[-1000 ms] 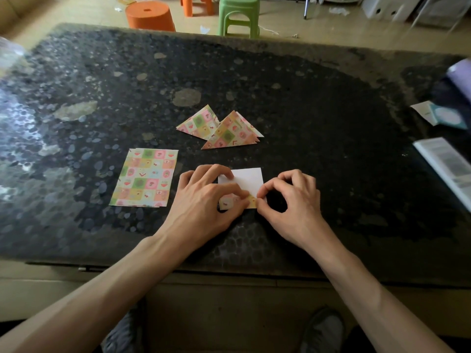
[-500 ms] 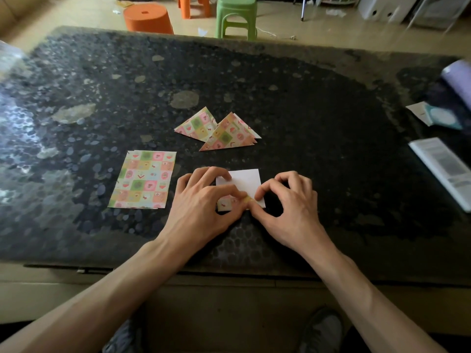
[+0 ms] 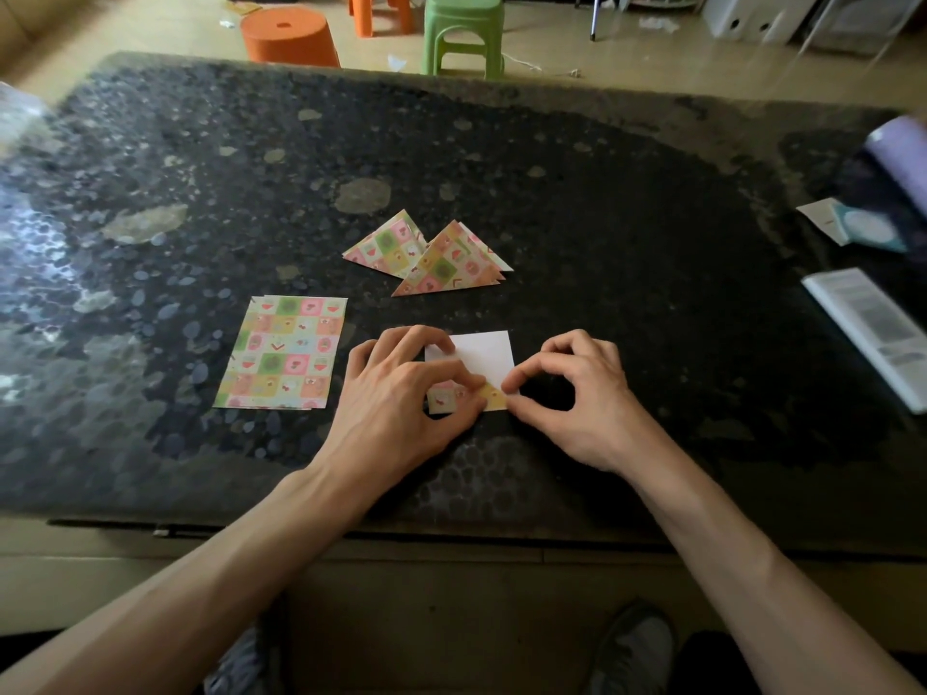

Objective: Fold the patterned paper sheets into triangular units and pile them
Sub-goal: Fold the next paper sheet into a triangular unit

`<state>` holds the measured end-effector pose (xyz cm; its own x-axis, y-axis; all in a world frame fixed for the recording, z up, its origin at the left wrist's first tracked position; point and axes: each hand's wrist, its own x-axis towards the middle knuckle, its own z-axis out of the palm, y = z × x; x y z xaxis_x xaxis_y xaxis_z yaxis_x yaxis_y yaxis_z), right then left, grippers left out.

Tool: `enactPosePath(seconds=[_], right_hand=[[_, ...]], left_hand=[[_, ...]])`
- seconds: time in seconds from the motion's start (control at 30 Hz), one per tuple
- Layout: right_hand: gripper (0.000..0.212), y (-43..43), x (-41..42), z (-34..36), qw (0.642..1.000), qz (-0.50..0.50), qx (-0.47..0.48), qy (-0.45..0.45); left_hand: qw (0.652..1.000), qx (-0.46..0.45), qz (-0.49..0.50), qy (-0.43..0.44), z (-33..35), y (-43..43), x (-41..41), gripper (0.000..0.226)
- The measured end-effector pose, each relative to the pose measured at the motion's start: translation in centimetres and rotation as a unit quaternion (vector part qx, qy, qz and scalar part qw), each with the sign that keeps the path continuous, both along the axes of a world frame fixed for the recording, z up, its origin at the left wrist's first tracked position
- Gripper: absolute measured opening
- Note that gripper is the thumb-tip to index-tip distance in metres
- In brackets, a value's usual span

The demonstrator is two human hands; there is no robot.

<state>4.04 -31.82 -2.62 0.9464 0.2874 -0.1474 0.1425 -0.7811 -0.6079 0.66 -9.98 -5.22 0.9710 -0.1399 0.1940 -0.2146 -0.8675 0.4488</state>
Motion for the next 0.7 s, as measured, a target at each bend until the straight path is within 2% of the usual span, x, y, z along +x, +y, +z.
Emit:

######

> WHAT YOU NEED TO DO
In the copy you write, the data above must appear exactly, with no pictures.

> EXERCISE ANSWER
[-1000 ms] 
[-500 ms] 
[+0 ms] 

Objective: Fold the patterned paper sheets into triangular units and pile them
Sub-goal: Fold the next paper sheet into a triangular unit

`<state>` holds the measured end-effector pose (xyz cm; its own x-axis, y-axis; all in a world frame fixed for the recording, z up, its origin at the left wrist's first tracked position; point and axes: each hand's wrist, its own x-axis towards the middle knuckle, its own z-axis out of the palm, y = z × x; x y z xaxis_x xaxis_y xaxis_z yaxis_x yaxis_y yaxis_z), right then left, grippers left out.

Tool: `enactPosePath(seconds=[_], right_hand=[[_, ...]], left_hand=[[_, ...]])`
- seconds: time in seconds from the motion's start (control at 30 Hz), one per tuple
- Layout: right_hand: gripper (0.000..0.212), y (-43..43), x (-41..42), z (-34..36), qw (0.642..1.000), qz (-0.50..0.50), qx (-0.47..0.48), qy (-0.45..0.45); left_hand: qw (0.652..1.000), qx (-0.46..0.45), qz (-0.49..0.50), qy (-0.43..0.44), z (-33..35), y (-43..43), x (-41..41), gripper (0.000..0.226)
- The measured end-effector pose, each relative to the pose measured at the motion's start: translation in centimetres and rotation as a unit quaternion (vector part qx, qy, qz and scalar part qw), each with the sign that keeps the path continuous, both along the axes of a world frame fixed for the recording, z up, its origin at the left wrist's first tracked position
- Gripper: absolute measured opening
- Note that gripper is the thumb-tip to index-tip distance in metres
- In brackets, a value's usual span

The demonstrator is two human hands; there is no robot.

<state>4.04 -31.82 -2.62 0.9464 0.2874 -0.1474 0.1425 -0.7811 -0.6079 0.66 -9.98 -5.22 0.9710 -0.1399 0.1940 -0.2146 -0.8675 0.4488</state>
Motion for the next 0.7 s, as measured, a target at each bend until the straight path is within 2% of the usual span, x, y, z along +x, +y, +z.
Emit:

No more output will be produced.